Les allusions sur son physique, elle n'en a cure voire elle s'en est servie à bon escient : « Si on pouvait enfin être prises au sérieux au-delà de notre apparence, pour nos compétences. Le regard des autres sur mes tenues, je m'en fiche. Ça ne m'atteint pas car j'ai un socle familial solide. Et la famille, c'est la vraie vie. Pour une élue seule sans un entourage de poids, c'est plus compliqué ».
Aujourd'hui, avec sa vice-présidence de Limoges Métropole, elle cumule trois mandats, s'amusant d'être qualifiée de « carriériste car je suis toujours sous le joug d'un élu homme ».
PROUVER
Pour Manon Meunier, « en tant que femme élue, nous devons davantage montrer que nous sommes capables. C'est une course à la preuve en permanence ». Andréa Brouille ne peut que constater que « les femmes doutent tout le temps, elles s'interdisent, s'autocensurent tandis que les hommes n'ont pas de frein » alors que Sarah Gentil recommande de « ne jamais courber l'échine », pointant « la charge mentale qui pèse sur les femmes ».
DES EXEMPLES
Les nouvelles femmes élues constituent des exemples pour les plus jeunes et créent un effet d'entraînement. La première loi sur la parité en politique a été votée en juin 2000 en faveur de la discrimination positive : l'imposition de quotas a accéléré le mouvement d'égalisation, même s'il a également eu des effets à double tranchant avec l'élection de « plantes vertes » ou de « presse-boutons ».
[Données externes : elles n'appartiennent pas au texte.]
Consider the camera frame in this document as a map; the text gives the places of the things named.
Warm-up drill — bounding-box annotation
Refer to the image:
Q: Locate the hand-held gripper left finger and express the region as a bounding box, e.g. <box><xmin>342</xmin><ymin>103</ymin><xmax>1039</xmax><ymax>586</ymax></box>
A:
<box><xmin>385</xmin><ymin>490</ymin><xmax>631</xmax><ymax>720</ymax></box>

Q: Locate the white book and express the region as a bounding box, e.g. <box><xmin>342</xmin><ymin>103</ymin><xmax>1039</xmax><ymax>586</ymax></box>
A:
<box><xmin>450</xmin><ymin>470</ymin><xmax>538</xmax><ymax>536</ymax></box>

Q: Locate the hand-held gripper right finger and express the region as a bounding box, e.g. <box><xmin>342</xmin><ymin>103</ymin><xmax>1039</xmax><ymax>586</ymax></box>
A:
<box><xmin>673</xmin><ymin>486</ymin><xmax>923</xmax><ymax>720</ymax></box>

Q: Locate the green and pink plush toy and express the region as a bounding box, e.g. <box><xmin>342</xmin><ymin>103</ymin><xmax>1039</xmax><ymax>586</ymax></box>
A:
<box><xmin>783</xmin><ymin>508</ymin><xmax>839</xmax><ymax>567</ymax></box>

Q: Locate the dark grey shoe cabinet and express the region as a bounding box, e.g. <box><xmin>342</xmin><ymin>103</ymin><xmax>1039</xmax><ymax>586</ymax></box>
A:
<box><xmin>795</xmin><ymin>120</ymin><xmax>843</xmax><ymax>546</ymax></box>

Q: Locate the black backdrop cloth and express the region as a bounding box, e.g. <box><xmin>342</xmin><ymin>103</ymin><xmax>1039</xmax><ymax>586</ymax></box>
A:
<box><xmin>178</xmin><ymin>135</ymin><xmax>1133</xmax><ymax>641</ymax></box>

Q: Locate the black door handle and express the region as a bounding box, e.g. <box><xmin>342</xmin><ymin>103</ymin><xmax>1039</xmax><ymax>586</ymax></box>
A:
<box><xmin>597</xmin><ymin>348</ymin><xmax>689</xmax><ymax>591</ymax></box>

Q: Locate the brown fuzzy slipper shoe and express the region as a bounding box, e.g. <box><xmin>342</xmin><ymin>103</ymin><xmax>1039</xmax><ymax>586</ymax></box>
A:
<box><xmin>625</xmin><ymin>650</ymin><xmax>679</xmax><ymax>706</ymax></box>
À celles qui voudraient se lancer, les élues dispensent quelques conseils : « Ne jamais douter, ne jamais se dénigrer, saisir les opportunités. Mieux vaut tenter que regretter car les hommes n'hésiteront pas ».
« Si elles ont envie, faut y aller, se préserver, ne rien s'interdire et nous, nous serons là. Puis, il y a quand même des hommes bienveillants », rassure Andréa Brouille, Sarah Gentil invitant à « s'engager de suite, oser, beaucoup travailler pour mériter le respect ».
MINISTÈRES
Au niveau national, les ministères clés comme ceux de la défense (actuellement Sébastien Lecornu, même si on peut penser à Michèle Alliot-Marie, Sylvie Goulard, Florence Parly), de l'économie (aujourd'hui Antoine Armand) et en charge du budget de l'État (pour l'heure Laurent Saint-Martin, sans omettre Christine Lagarde sous la présidence de Nicolas Sarkozy) restent dans l'immense majorité des cas détenus par des hommes.